Update: I'm not alone.

Total recall

I've always been an enthusiastic supporter of the idea of a desktop search. It's weird that this idea has not acquired any significant acceptance among users, except for those on Mac OS where Spotlight gained huge popularity. In contrast, users of Windows and Linux exude great irritation and a kind of angry disapproval when confronted with the idea of an application which can find texts, mails, documents in seconds regardless of their location in the file system. These users vehemently stress that they know exactly where their files are, which is why they don't need such a thing (and never will!), that is anyway used only by total noobs who don't keep any order on their hard drives, etc. etc.

Now, nobody would accuse me as being disorganized — in fact, most would rather describe me as a meticulous, even fastidious person. That's certainly true with regard to electronic media: I stash away every file in the place it belongs and obey strict naming conventions. Still, I regard a desktop search as an invaluable tool for my daily work. Let me give you an example why.

Suppose you plan a project concerning Lucanus cervus, the stag beetle. You are particularly interested in its mating behavior and the preceding territorial fights. You have collected already many of the most important papers on this topics. Of course, you have discussed the issue extensively with potential collaborators around the world by email and chat. Together with some of them, you are on the way to a first publication, and you are also preparing a project application to the European Union.

Naturally, the files concerning this project are distributed across several different folders. Their names may bear no resemblance to the actual project. You may know where to find them in principle, but to get an overview of the discussion you had a year ago on Prosopocoilus giraffa would require substantial time and effort. A good desktop search would find this discussion and all related documents in the blink of an eye.

But is there a "good" desktop search for Linux? My previous experiences with the desktop search integrated into KDE were actually quite depressing. Whatever the KDE developers came up with ate way too much RAM and CPU and worked only occasionally.
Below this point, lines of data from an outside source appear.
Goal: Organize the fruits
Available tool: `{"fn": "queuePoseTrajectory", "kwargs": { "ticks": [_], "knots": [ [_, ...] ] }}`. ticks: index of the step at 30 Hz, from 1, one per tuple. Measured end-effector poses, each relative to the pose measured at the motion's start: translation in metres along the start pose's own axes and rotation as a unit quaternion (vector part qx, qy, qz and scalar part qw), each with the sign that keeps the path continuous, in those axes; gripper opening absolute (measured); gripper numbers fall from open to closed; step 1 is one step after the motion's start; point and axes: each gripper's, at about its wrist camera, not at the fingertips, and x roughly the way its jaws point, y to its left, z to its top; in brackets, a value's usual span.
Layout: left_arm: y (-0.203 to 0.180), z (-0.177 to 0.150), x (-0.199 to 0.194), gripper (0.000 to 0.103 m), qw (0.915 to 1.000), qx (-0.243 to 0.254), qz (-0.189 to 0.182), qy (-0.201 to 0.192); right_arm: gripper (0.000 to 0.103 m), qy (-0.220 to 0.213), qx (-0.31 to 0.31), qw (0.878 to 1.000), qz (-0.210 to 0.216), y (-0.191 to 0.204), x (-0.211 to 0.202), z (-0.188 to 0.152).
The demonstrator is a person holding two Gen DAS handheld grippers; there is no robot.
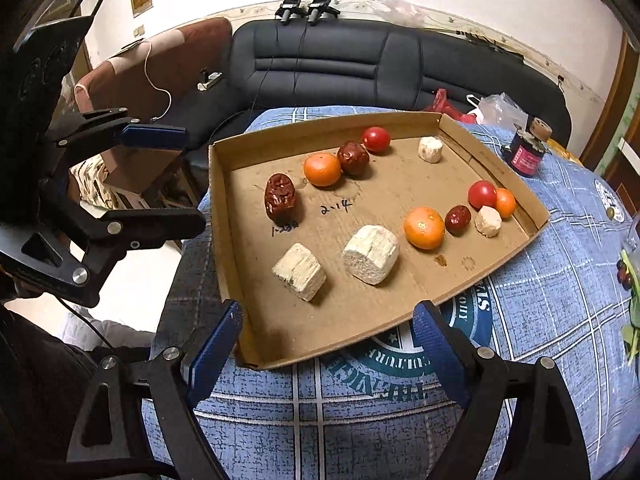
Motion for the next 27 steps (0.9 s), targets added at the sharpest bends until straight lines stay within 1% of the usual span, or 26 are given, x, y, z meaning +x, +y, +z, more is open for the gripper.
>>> {"fn": "queuePoseTrajectory", "kwargs": {
  "ticks": [9, 27],
  "knots": [
    [0.0041, -0.0034, 0.0020, 0.085, 0.9999, -0.004, 0.013, 0.004, 0.088, 0.001, -0.015, 1.000, -0.003, 0.0048, 0.0023, 0.0043],
    [0.0035, -0.0045, -0.0003, 0.085, 0.9999, 0.000, 0.014, 0.001, 0.088, 0.002, -0.018, 1.000, -0.002, 0.0064, 0.0023, 0.0042]
  ]
}}
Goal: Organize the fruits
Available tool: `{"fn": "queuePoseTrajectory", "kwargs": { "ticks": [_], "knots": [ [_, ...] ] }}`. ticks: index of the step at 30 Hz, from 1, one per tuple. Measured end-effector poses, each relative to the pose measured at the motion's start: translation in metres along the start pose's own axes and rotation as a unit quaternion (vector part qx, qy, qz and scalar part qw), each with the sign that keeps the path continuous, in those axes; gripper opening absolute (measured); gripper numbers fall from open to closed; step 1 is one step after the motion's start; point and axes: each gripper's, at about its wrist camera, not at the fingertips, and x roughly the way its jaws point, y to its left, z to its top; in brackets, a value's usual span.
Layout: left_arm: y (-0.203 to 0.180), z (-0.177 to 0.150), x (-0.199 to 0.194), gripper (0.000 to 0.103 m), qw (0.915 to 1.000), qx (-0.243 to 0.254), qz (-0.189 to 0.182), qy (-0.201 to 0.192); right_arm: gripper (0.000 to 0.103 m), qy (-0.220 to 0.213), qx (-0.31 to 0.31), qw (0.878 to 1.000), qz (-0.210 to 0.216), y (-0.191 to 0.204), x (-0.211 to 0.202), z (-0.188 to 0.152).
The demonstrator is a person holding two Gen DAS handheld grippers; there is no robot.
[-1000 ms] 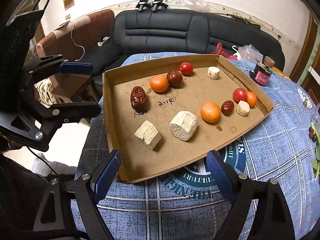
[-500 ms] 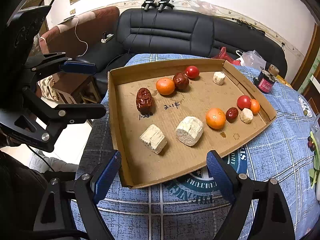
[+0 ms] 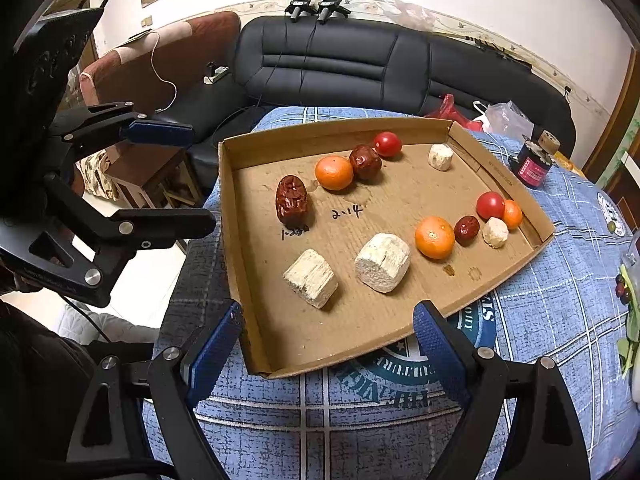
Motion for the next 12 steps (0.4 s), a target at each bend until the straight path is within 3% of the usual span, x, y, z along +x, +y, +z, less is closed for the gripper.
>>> {"fn": "queuePoseTrajectory", "kwargs": {
  "ticks": [12],
  "knots": [
    [-0.0001, 0.0008, 0.0025, 0.085, 1.0000, 0.000, -0.003, 0.003, 0.089, -0.002, 0.005, 1.000, 0.004, -0.0011, 0.0006, -0.0010]
  ]
}}
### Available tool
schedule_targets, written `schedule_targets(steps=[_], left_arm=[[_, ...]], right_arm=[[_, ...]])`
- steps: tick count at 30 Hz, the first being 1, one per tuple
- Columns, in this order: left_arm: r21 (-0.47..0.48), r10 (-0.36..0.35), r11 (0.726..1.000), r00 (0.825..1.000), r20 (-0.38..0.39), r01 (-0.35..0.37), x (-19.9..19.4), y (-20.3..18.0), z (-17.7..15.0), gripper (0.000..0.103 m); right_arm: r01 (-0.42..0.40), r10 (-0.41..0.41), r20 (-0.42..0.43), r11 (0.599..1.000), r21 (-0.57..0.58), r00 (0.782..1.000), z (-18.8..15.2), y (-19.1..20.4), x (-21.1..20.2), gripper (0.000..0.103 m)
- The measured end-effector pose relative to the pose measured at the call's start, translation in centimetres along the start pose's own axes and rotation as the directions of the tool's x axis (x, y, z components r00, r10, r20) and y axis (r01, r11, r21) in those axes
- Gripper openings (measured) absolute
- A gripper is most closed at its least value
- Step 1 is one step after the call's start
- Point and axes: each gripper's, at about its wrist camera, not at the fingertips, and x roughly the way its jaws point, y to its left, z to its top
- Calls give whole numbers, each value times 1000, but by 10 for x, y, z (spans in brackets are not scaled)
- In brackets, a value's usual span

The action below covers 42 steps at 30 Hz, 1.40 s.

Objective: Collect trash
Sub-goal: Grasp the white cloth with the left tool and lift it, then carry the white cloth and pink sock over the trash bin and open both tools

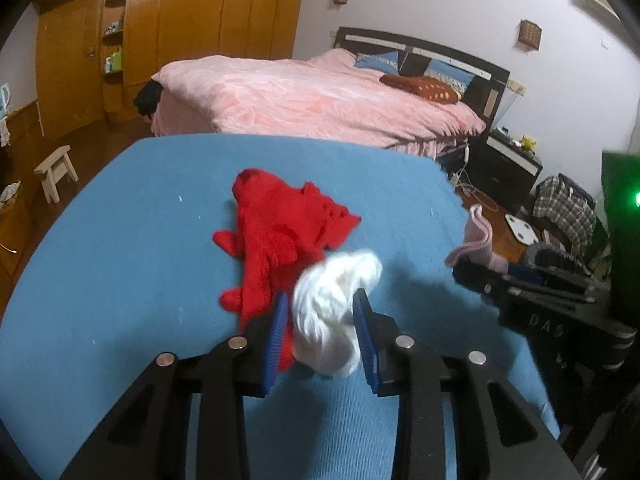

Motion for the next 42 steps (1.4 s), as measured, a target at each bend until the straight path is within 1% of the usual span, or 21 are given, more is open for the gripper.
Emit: schedule_targets(steps=[2, 6, 7, 10, 12, 13, 15, 19, 26, 35, 42], left_arm=[[0, 0, 1000, 1000, -17, 0, 3, -1, -5, 34], [4, 10, 1000, 1000, -15, -10, 2, -3, -10, 45], [4, 12, 1000, 1000, -10, -12, 1, -3, -9, 47], [-1, 13, 1000, 1000, -7, -13, 1, -3, -8, 47], [0, 13, 1000, 1000, -4, -13, 0, -3, -8, 45], [0, 8, 1000, 1000, 0, -8, 0, -4, -8, 39], [8, -7, 1000, 1000, 1, 7, -2, -8, -9, 32], [29, -32, 999, 999, 17, 32, -9, -17, -10, 28], [47, -60, 997, 997, 40, 58, -25, -31, -10, 27], [77, -58, 996, 996, 71, 53, -46, -48, -3, 27], [114, -84, 991, 993, 89, 73, -61, -72, 4, 27]], right_arm=[[3, -3, -7, 1000, 1, 1000, -3, -1, 0, 43], [3, -3, -14, 1000, 4, 1000, -7, -3, -2, 43], [3, -3, -14, 1000, 3, 1000, -8, -3, -2, 43], [2, -2, -15, 1000, 5, 1000, -10, -3, -3, 43], [3, -3, -16, 1000, 4, 1000, -12, -3, -5, 43], [4, -4, -16, 1000, 3, 1000, -13, -4, -6, 43], [3, -2, -16, 1000, 5, 1000, -13, -4, -8, 44], [0, 0, -4, 1000, 1, 1000, -17, -4, -18, 43], [-2, 2, 28, 1000, 15, 1000, -17, -9, -42, 44], [5, -8, 84, 999, 38, 996, -17, -24, -83, 44], [33, -40, 122, 997, 63, 992, -23, -42, -117, 44]])
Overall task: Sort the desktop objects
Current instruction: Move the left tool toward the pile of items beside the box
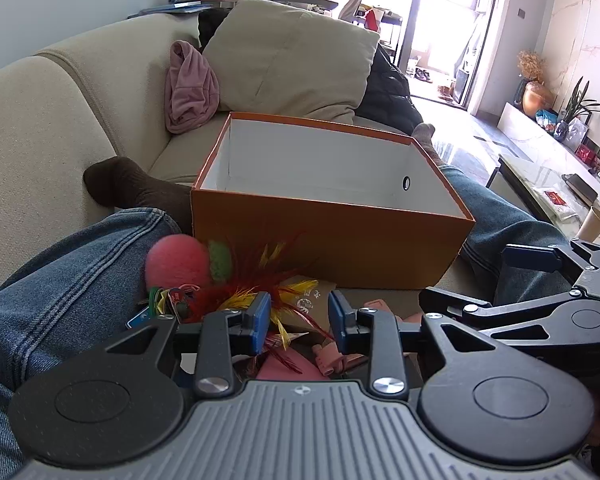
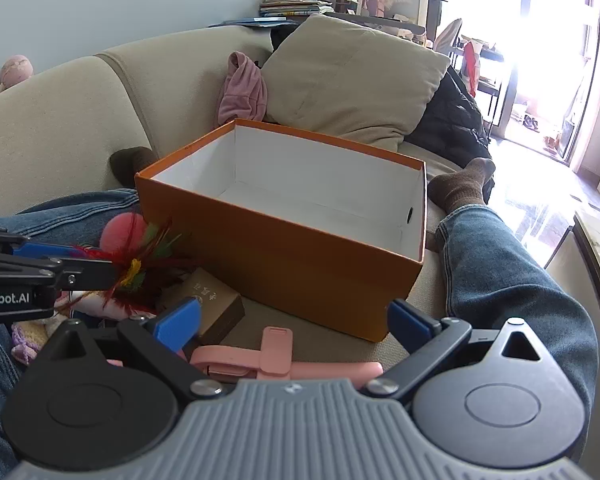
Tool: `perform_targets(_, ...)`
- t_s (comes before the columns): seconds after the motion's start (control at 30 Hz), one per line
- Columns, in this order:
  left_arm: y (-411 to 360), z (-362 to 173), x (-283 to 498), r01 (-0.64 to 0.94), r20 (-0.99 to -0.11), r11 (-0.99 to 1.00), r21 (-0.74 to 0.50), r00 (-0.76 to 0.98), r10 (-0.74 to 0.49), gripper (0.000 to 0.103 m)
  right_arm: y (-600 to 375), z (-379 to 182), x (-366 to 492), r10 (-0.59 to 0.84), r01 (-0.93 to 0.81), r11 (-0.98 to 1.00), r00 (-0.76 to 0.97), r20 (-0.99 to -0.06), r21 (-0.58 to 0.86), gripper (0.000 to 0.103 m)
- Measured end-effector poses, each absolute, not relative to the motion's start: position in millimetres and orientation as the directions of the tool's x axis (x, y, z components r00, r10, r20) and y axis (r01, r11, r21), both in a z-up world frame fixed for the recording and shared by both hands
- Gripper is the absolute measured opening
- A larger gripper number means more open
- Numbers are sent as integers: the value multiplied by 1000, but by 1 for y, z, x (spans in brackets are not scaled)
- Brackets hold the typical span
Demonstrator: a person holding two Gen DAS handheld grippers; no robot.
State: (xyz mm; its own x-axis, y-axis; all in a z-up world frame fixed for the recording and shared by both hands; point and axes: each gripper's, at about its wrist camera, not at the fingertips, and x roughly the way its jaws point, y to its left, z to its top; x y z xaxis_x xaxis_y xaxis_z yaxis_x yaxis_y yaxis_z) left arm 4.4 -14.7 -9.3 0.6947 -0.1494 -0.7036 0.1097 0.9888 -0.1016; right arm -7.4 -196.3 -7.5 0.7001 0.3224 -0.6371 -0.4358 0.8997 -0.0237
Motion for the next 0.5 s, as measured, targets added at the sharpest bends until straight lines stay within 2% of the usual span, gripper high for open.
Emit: perform_targets(0.5,-7,-6,4,103,-703,988,-119,693,-157,36,-196,-9,-9,335,-445,895,699,-632,-18,100)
I wasn't too impressed with tracker under Gnome either. Actually, my most positive experience dates back to the times of beagle, perhaps fifteen years ago.

A year ago, I decided to quit desktop environments in favor of a simple and transparent openbox solution. Naturally, I wondered which desktop search I could profitably use on my new minimal desktop. And I found recoll, the desktop search I wanted to have since the beginning of time. Ironic that I had to ditch desktop environments to find a desktop search which really works...

Long-time support

LaTeX files with a bibliography (or an index) require several compiler passes to resolve all references for building:

latex paper.tex
bibtex paper.aux
latex paper.tex
latex paper.tex

Tedious, isn't it? For that reason, wrappers have been invented, automating this procedure. The veterans on this field are latexmk and rubber, but there are several others, including a new kid on the block called latexrun that sounds truly promising.

I've used rubber for many years, despite the fact that its development had stalled nine years ago. Rubber has worked for me since scientific publishers are ... ahem ... extremely conservative: they will probably stick to the pdflatex/bibtex workflow for the next few centuries (or forever, whatever comes earlier).

However, for documents not intended for submission to a publisher, I've long ago switched to XeLateX/Biber. For example, my curriculum vitae is to be compiled with these engines rather than with their prehistoric ancestors. Since it is technically identical to its template, you can download Adrien's CV to test the wrapper you want to use.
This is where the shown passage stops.